- Information provided -
>>>>>
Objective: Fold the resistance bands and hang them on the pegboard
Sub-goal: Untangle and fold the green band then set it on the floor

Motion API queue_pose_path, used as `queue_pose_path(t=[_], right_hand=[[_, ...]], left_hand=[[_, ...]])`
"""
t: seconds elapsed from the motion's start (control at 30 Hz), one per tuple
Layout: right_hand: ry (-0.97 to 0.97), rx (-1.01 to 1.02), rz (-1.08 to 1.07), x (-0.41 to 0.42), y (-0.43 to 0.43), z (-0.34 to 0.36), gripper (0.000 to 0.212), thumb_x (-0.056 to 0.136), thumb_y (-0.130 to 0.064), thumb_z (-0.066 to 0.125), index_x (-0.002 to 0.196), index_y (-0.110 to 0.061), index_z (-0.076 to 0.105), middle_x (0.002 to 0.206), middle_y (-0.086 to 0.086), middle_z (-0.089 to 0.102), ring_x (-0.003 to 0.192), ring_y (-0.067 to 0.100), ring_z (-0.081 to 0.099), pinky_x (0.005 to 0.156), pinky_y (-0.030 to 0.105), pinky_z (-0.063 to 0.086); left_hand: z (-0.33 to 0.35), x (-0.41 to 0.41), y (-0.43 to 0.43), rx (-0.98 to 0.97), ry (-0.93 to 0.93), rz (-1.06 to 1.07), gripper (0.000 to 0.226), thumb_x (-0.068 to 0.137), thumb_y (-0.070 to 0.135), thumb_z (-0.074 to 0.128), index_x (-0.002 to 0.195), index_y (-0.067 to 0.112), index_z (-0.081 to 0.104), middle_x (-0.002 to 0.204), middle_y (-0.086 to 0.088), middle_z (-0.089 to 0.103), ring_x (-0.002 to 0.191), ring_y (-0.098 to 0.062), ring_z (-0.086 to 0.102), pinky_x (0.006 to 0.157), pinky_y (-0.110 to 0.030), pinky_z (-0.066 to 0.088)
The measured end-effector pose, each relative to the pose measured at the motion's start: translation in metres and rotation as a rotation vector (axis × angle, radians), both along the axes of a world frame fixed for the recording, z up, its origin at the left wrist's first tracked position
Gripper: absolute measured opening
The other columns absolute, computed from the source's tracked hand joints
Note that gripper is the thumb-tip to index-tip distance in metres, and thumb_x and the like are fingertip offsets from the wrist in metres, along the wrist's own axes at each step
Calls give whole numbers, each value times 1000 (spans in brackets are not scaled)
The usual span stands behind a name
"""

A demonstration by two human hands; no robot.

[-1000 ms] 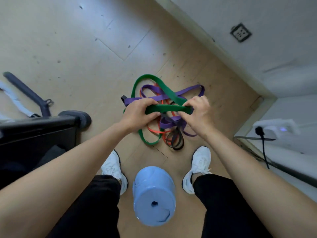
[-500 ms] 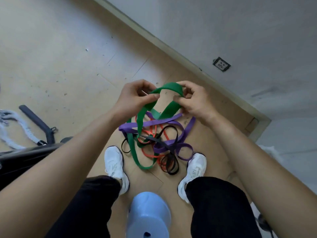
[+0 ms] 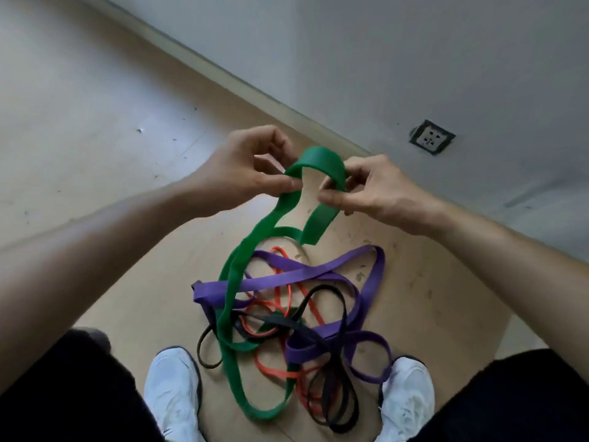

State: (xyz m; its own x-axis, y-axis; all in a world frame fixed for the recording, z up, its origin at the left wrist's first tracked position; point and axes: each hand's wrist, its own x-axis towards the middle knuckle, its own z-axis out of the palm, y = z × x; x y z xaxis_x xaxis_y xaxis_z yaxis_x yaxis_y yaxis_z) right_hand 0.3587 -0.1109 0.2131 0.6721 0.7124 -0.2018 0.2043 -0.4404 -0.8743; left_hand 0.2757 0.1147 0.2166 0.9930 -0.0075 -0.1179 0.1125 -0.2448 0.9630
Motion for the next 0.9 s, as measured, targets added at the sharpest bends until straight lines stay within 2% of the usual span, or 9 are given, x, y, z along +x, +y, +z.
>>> queue_pose_path(t=[0.1, 0.23, 0.33, 0.47, 0.57, 0.67, 0.77, 0.83, 0.9], right_hand=[[-17, 110, -32, -15, -3, 18, 46, 76, -43, 79, 112, -16, 72, 99, 12, 75, 87, 25, 75, 73, 44, 64], [-81, 259, -120, -38, -7, 51, 59, 82, -34, 77, 136, -17, 58, 110, 12, 71, 91, 26, 76, 71, 41, 65], [-122, 286, -169, -48, -19, 67, 59, 88, -26, 76, 142, -18, 54, 110, 13, 67, 90, 29, 76, 71, 43, 65], [-176, 332, -191, -58, -35, 86, 51, 91, -20, 74, 139, -17, 57, 110, 16, 65, 86, 29, 76, 69, 42, 64], [-196, 361, -206, -60, -39, 95, 34, 92, -16, 72, 124, -6, 63, 98, 12, 65, 82, 26, 76, 67, 40, 64], [-162, 423, -292, -50, -46, 98, 22, 92, -12, 72, 108, 0, 65, 93, 15, 66, 77, 28, 76, 65, 38, 63], [-95, 497, -372, -35, -52, 102, 21, 86, -19, 75, 98, -5, 66, 85, 10, 65, 75, 28, 75, 66, 36, 63], [-43, 555, -407, -24, -57, 102, 20, 80, -23, 76, 91, -9, 67, 79, 5, 64, 71, 25, 73, 65, 35, 62], [8, 595, -451, -13, -64, 98, 17, 79, -22, 75, 87, -11, 67, 77, 5, 62, 68, 21, 71, 63, 32, 61]], left_hand=[[6, -2, -6, -24, -89, 3, 25, 82, -2, 79, 98, 8, 62, 98, -18, 70, 83, -25, 75, 73, -32, 62], [21, -14, -32, -103, -131, -37, 26, 84, 2, 78, 103, 7, 61, 103, -21, 71, 90, -29, 76, 82, -42, 63], [36, -29, -43, -175, -129, -49, 32, 85, 2, 78, 112, 5, 63, 110, -19, 71, 98, -32, 74, 92, -47, 60], [51, -46, -62, -228, -146, -52, 42, 86, 3, 77, 125, 3, 60, 120, -19, 70, 106, -32, 73, 95, -41, 59], [50, -45, -76, -271, -164, -15, 48, 82, 8, 82, 125, 9, 61, 122, -18, 68, 109, -31, 72, 95, -41, 59], [38, -34, -83, -150, -158, -22, 62, 73, 27, 91, 125, 18, 58, 124, -11, 67, 111, -26, 70, 95, -43, 59], [18, -22, -93, 8, -115, -67, 72, 75, 28, 90, 134, 24, 49, 121, -2, 66, 110, -16, 68, 94, -35, 60], [3, -11, -99, 61, -130, -76, 64, 79, 26, 87, 133, 24, 52, 110, 2, 67, 101, -12, 68, 89, -31, 59], [-9, 2, -101, 126, -170, -57, 41, 84, 20, 80, 119, 22, 58, 92, 5, 62, 82, -10, 62, 75, -31, 53]])
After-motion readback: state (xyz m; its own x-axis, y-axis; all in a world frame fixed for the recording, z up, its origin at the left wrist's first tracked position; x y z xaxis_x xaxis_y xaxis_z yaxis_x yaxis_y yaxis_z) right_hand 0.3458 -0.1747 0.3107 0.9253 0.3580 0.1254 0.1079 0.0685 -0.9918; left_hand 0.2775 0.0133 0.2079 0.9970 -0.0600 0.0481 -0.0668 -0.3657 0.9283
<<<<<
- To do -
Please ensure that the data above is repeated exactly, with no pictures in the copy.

- Your response -
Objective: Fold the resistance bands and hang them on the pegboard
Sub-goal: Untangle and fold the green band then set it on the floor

Motion API queue_pose_path, used as `queue_pose_path(t=[_], right_hand=[[_, ...]], left_hand=[[_, ...]])`
"""
t: seconds elapsed from the motion's start (control at 30 Hz), one per tuple
Layout: right_hand: ry (-0.97 to 0.97), rx (-1.01 to 1.02), rz (-1.08 to 1.07), x (-0.41 to 0.42), y (-0.43 to 0.43), z (-0.34 to 0.36), gripper (0.000 to 0.212), thumb_x (-0.056 to 0.136), thumb_y (-0.130 to 0.064), thumb_z (-0.066 to 0.125), index_x (-0.002 to 0.196), index_y (-0.110 to 0.061), index_z (-0.076 to 0.105), middle_x (0.002 to 0.206), middle_y (-0.086 to 0.086), middle_z (-0.089 to 0.102), ring_x (-0.003 to 0.192), ring_y (-0.067 to 0.100), ring_z (-0.081 to 0.099), pinky_x (0.005 to 0.156), pinky_y (-0.030 to 0.105), pinky_z (-0.063 to 0.086); left_hand: z (-0.33 to 0.35), x (-0.41 to 0.41), y (-0.43 to 0.43), rx (-0.98 to 0.97), ry (-0.93 to 0.93), rz (-1.06 to 1.07), gripper (0.000 to 0.226), thumb_x (-0.068 to 0.137), thumb_y (-0.070 to 0.135), thumb_z (-0.074 to 0.128), index_x (-0.002 to 0.195), index_y (-0.067 to 0.112), index_z (-0.081 to 0.104), middle_x (-0.002 to 0.204), middle_y (-0.086 to 0.088), middle_z (-0.089 to 0.103), ring_x (-0.002 to 0.191), ring_y (-0.098 to 0.062), ring_z (-0.086 to 0.102), pinky_x (0.006 to 0.157), pinky_y (-0.110 to 0.030), pinky_z (-0.066 to 0.088)
The measured end-effector pose, each relative to the pose measured at the motion's start: translation in metres and rotation as a rotation vector (axis × angle, radians), both along the axes of a world frame fixed for the recording, z up, its origin at the left wrist's first tracked position
Gripper: absolute measured opening
The other columns absolute, computed from the source's tracked hand joints
Note that gripper is the thumb-tip to index-tip distance in metres, and thumb_x and the like are fingertip offsets from the wrist in metres, along the wrist's own axes at each step
Calls give whole numbers, each value times 1000 (spans in brackets are not scaled)
The usual span stands behind a name
"""

A demonstration by two human hands; no robot.

[-1000 ms] 
[-500 ms] 
[+0 ms] 

State: (xyz m; its own x-axis, y-axis; all in a world frame fixed for the recording, z up, its origin at the left wrist's first tracked position; point and axes: each hand's wrist, its own x-axis towards the middle knuckle, its own z-axis out of the palm, y = z × x; x y z xaxis_x xaxis_y xaxis_z yaxis_x yaxis_y yaxis_z) right_hand 0.3587 -0.1109 0.2131 0.6721 0.7124 -0.2018 0.2043 -0.4404 -0.8743; left_hand 0.2757 0.1147 0.2166 0.9930 -0.0075 -0.1179 0.1125 -0.2448 0.9630
Motion for the next 0.9 s, as measured, targets added at the sharpest bends until straight lines stay within 2% of the usual span, or 9 are given, x, y, z along +x, +y, +z.
>>> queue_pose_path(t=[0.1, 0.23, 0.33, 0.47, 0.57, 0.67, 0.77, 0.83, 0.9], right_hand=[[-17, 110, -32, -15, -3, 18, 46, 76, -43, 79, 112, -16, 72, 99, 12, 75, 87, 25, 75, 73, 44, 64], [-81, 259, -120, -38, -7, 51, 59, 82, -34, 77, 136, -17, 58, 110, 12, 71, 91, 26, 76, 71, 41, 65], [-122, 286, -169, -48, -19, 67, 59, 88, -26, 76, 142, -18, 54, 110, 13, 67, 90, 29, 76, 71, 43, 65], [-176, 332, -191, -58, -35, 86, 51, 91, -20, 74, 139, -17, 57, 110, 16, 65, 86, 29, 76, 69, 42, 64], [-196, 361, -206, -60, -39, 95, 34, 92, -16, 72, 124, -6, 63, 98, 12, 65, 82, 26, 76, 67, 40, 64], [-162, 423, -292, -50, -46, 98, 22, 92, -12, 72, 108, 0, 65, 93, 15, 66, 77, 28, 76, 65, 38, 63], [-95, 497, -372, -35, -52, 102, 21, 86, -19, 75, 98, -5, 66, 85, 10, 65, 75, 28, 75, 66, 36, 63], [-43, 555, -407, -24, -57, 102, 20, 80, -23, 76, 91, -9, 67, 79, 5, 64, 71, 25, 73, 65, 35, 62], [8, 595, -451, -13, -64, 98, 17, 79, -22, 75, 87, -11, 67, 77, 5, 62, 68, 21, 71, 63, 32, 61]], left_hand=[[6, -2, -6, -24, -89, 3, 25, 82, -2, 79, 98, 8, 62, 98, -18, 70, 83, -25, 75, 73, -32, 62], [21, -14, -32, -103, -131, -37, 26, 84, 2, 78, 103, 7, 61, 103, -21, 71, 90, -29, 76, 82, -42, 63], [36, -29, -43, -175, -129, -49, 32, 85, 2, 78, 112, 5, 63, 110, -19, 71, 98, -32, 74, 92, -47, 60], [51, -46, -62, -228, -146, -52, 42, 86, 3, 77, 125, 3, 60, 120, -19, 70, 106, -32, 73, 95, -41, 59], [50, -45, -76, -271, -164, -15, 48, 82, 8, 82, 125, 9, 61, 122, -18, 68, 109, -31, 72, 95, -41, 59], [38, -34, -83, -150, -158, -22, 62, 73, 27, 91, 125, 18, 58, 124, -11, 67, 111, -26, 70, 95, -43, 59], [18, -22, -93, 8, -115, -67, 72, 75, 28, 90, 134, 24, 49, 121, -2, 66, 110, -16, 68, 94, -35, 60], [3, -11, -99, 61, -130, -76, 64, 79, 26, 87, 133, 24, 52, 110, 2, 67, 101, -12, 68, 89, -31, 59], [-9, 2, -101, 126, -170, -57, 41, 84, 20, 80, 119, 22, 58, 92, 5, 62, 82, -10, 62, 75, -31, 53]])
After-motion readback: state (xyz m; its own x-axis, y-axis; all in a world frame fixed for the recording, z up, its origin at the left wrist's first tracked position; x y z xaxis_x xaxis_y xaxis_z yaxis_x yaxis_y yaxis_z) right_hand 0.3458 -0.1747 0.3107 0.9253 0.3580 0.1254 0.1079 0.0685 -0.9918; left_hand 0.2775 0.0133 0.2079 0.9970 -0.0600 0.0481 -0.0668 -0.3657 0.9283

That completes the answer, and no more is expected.